Search code examples
javapdfzipfilesizeapache-tika

Progress reporting with Apache Tika?


I am using Apache Tika with Java to extract text from PDF and Zip files. Now while processing large files, I want to add progress reporting to my application. For that I need estimated extraction size to calculate the percentage done (by matching it with the number of bytes written to output).

I've searched a lot and cannot find anything related to this anywhere.

Does apache tika provide any kind of progress reporting? Is there any workaround for this?

Edit: I'm using the java libraries of apache tika tika-parsers, tika-server from the group org.apache.tika. And directly invoking them through Java with the following code.

AutoDetectParser parser = new AutoDetectParser();
ParseContext context = getParseContext(extractionPolicy, parser);
Metadata metadata = new Metadata();
parser.parse(inputStream, handler, metadata, context);
return metadata;

Solution

  • I was going about it the wrong way.
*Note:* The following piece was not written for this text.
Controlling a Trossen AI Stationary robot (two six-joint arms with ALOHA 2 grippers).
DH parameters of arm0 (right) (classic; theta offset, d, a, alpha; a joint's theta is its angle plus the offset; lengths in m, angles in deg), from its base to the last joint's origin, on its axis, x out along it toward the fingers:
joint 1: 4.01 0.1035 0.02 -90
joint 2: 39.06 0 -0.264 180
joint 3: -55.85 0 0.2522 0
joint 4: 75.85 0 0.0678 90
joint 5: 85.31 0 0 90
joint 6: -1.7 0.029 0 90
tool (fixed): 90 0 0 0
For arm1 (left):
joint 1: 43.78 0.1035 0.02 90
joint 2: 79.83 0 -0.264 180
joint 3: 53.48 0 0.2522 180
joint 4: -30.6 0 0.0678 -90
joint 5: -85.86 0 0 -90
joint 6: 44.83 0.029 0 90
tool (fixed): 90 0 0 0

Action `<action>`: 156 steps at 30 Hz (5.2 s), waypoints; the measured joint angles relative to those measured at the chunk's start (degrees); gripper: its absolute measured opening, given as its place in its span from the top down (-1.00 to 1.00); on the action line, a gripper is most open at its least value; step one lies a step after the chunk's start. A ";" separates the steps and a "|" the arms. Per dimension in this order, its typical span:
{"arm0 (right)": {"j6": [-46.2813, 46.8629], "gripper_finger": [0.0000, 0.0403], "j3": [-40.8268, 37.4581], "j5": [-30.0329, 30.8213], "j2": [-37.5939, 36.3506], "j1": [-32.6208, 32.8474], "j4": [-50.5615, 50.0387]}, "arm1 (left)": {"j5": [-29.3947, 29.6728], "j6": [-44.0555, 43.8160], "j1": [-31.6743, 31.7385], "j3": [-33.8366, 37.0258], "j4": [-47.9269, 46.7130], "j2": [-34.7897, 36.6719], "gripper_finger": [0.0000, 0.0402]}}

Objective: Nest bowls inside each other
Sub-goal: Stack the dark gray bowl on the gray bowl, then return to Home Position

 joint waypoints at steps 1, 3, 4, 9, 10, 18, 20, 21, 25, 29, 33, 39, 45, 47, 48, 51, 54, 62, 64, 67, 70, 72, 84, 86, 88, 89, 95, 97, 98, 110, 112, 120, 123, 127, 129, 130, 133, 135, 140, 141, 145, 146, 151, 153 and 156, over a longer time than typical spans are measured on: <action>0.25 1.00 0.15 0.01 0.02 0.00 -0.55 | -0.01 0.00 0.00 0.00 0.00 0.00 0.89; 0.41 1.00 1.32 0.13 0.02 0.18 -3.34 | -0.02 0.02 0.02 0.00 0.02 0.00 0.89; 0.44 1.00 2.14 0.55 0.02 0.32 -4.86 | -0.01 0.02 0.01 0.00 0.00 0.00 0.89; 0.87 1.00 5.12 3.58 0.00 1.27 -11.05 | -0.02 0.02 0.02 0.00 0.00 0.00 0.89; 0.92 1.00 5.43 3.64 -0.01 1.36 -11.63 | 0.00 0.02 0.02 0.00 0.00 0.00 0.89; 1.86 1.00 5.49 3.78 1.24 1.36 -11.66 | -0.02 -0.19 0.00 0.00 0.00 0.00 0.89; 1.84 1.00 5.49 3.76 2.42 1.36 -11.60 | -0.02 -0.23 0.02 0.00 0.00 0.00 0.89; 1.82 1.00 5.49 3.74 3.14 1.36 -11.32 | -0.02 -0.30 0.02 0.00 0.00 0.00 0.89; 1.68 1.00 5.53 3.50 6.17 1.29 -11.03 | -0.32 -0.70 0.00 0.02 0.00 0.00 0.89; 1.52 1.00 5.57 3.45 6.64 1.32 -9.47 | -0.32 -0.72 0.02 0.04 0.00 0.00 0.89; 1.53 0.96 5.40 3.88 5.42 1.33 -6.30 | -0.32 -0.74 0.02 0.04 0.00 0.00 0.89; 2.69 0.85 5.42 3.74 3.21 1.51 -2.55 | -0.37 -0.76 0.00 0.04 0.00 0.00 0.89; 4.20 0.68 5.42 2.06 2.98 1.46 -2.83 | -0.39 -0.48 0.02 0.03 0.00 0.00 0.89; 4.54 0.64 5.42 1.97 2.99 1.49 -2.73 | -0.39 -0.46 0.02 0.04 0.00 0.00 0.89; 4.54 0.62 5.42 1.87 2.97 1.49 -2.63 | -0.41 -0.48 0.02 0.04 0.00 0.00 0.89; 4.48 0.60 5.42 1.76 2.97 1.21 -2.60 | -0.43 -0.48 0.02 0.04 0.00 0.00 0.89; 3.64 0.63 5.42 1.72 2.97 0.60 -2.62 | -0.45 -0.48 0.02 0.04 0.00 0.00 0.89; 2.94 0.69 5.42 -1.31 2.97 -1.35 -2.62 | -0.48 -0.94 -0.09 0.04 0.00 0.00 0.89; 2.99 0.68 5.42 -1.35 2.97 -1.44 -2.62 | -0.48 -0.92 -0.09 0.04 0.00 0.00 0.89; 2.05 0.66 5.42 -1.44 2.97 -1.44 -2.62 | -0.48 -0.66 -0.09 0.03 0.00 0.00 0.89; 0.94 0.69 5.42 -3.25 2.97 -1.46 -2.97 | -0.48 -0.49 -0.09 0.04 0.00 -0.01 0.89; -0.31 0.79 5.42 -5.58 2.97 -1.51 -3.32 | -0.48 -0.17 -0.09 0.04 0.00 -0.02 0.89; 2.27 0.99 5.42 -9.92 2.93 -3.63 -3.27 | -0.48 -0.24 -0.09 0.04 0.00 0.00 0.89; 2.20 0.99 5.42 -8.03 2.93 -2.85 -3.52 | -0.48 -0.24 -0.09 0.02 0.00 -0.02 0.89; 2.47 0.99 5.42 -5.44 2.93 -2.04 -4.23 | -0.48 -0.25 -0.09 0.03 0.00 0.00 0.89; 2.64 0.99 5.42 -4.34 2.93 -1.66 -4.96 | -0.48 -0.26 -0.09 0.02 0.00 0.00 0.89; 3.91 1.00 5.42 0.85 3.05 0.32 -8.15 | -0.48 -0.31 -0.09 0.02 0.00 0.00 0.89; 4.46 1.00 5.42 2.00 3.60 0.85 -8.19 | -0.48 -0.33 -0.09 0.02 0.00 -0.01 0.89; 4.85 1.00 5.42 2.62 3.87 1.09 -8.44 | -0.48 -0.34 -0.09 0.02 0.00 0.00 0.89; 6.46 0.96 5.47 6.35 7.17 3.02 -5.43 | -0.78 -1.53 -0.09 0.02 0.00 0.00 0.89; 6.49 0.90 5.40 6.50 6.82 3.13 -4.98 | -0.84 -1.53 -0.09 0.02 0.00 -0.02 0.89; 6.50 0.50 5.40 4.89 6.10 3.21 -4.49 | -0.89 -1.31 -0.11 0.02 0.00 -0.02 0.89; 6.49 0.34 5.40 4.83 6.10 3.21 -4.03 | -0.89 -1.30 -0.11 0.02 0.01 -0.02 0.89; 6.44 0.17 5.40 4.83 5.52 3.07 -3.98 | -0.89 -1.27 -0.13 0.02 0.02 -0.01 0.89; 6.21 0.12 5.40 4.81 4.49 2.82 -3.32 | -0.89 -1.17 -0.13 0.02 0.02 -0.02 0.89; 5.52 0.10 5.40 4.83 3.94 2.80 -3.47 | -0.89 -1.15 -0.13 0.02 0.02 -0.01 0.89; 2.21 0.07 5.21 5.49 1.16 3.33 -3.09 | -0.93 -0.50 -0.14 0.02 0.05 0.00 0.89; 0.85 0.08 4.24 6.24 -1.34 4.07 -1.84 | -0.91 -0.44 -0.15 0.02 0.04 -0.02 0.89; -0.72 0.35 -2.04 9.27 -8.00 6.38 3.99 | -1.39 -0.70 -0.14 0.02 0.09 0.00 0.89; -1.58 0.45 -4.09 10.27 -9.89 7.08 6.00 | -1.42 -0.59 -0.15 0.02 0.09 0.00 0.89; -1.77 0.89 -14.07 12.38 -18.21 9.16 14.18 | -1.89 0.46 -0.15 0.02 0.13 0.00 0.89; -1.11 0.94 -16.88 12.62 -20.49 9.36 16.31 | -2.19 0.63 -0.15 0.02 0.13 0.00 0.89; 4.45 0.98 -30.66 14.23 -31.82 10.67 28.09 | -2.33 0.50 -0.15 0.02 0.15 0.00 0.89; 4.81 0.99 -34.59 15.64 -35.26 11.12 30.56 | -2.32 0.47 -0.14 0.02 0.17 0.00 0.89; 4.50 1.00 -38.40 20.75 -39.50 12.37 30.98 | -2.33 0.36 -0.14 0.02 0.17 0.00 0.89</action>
For progress reporting instead of estimating the output bytes and extraction size, I counted the read bytes on the input stream.

    Wrap the input string in CountingInputStream class provided by either AWS SDK or Apache Tika, and match the read bytes with total content bytes to get the percentage.

    CountingInputStream inputStream;
    Long totalContentLength;
    
    private int getProgressPercentage(){
        Long processedBytes = this.inputStream.getByteCount();
        if (0 < totalContentLength && processedBytes <= totalContentLength) {
            int percent = (int) ((processedBytes * 100.0 / totalContentLength));
            LOGGER.info("Processed bytes: {}, Total bytes: {}, Progress: {}%", processedBytes, totalContentLength, percent);
            return percent;
        }
        return 0;
    }